Jon Stewart, in discussing the Supreme Court’s recent ruling about campaign finance said, “Corporations now have more rights than gay people.” (It’s a small reference in a long sketch.)
True.
In some states, you can still be legally fired for being gay. Sexual orientation is not a protected category under the law in the same way race or gender is. Yet the highest profile battle over gay rights at the moment is the legal fight over Proposition 8, regarding same sex marriage. If same sex marriage becomes legal in California, or even nationwide, that would not change employment protections — not a small consideration in this economy or in general.
A document called the Dallas Principles is gaining some traction in pushing the idea that full civil rights for gays and lesbians (or the GLBT community) should be the dominant issue on the table.
In the context of speaking about Black history and women’s history at Scripps College tonight, I decided to add in another factor: gay rights and equality claims by groups competing to be heard and have their issues addressed. I had a long conversation with some friends last night about the Dallas Principles; the fight over Prop 8; and how the language of civil rights has become a fraught space. The use of civil rights terminology by the GLBT community is viewed by some African-Americans as co-opting language of a different struggle. (A 2005 opinion piece in Time gave some background.)
Equality is always political. There’s a great example of Frederick Douglass battling with white female suffrage leaders Susan B. Anthony and Elizabeth Cady Stanton. Douglass was a strong and early supporter of womens’ suffrage. But after the Civil War, during reconstruction, Anthony and Stanton opposed the Fifteenth Amendment to the Constitution. It gave black men clear legal rights to voting, well, equality-in-name. But in the post-Reconstruction period few Southern black men could actually exercise their voting rights without fear of violence or death.
In any case, let’s back up a step. The Civil War is over. Frederick Douglass, who signed an original women’s suffrage document and went to the Seneca gathering in support of women’s rights, is appalled that his former compatriots now seem set on denying him the franchise.
Her writes a letter to a third party.
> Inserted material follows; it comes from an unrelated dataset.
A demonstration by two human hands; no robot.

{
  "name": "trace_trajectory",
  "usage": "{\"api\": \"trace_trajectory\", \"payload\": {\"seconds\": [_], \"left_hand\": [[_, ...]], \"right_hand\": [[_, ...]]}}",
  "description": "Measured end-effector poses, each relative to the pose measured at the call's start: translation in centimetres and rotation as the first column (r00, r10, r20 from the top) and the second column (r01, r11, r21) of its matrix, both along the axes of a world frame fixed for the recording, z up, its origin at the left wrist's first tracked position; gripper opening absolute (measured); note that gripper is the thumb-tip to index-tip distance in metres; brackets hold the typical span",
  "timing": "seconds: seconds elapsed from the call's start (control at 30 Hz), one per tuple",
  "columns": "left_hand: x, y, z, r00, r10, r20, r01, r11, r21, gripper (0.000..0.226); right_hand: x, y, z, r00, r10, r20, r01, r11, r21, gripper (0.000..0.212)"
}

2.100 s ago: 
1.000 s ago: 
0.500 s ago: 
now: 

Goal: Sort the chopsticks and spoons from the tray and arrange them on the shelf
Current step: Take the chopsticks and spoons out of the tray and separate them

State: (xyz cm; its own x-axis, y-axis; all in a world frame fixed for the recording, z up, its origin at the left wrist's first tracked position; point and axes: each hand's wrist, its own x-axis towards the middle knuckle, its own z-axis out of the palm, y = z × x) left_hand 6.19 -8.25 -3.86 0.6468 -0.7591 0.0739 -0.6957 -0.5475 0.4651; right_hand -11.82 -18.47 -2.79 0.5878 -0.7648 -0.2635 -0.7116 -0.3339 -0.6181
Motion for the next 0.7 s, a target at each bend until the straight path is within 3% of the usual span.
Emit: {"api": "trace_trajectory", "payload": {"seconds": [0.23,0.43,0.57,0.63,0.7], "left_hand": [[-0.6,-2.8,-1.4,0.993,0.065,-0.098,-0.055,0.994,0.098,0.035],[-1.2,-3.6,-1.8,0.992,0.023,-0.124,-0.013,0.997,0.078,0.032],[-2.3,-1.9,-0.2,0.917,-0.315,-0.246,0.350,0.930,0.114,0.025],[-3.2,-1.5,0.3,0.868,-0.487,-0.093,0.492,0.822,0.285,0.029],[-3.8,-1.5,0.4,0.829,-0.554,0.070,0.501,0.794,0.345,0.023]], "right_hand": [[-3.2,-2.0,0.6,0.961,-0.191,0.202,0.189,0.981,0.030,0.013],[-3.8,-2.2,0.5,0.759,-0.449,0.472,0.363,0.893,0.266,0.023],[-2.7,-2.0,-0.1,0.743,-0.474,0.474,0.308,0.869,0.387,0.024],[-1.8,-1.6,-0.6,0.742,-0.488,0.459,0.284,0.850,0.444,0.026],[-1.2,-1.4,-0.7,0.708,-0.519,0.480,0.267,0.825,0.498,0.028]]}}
It reads in part:
Rochester, Sept, 27, 1868
My dear Friend:
I am impelled by no lack of generosity in refusing to come to Washington to speak in
behalf of woman’s suffrage. The right of woman to vote is as sacred in my judgment as
that of man. [But] I am now devoting myself to a cause not more
sacred, certainly more urgent, because it is life and death to the long-enslaved people of
this country; and this is: Negro suffrage. While the Negro is mobbed, beaten, shot,
stabbed, hanged, burnt, and is the target of all that is malignant in the North and all that is
murderous in the South his claims may be preferred by me without exposing in any wise
myself to the imputation of narrowness or mean. ness towards the cause of woman. As
you very well know, woman has a thousand ways to attach herself to the governing
power of the land and already exerts an honorable influence on the course of legislation.
She is the victim of abuses, to be sure, but it cannot be pretended I think that her cause is
as urgent as that of ours. I never suspected you of sympathizing with Miss Anthony and
Mrs. Stanton in this course. Their principal is: that no Negro shall be enfranchised while
woman is not.
Now, considering that white men have been enfranchised always, and colored men have
not, the conduct of these white women, whose husbands, fathers and brothers are voters,
does not seem generous.
Very truly yours,
Fred Douglass
After black men had received the legal right to vote, Douglass went back to campaigning for women’s rights.
So, was he right to prioritize black male suffrage in these battles? This is the kind of messy fight that occurs over and over again in history… whose equality coms first? Can we all walk through the door together or will we be bumping shoulders trying to cram through a small passage to an uncertain promise land of access to power?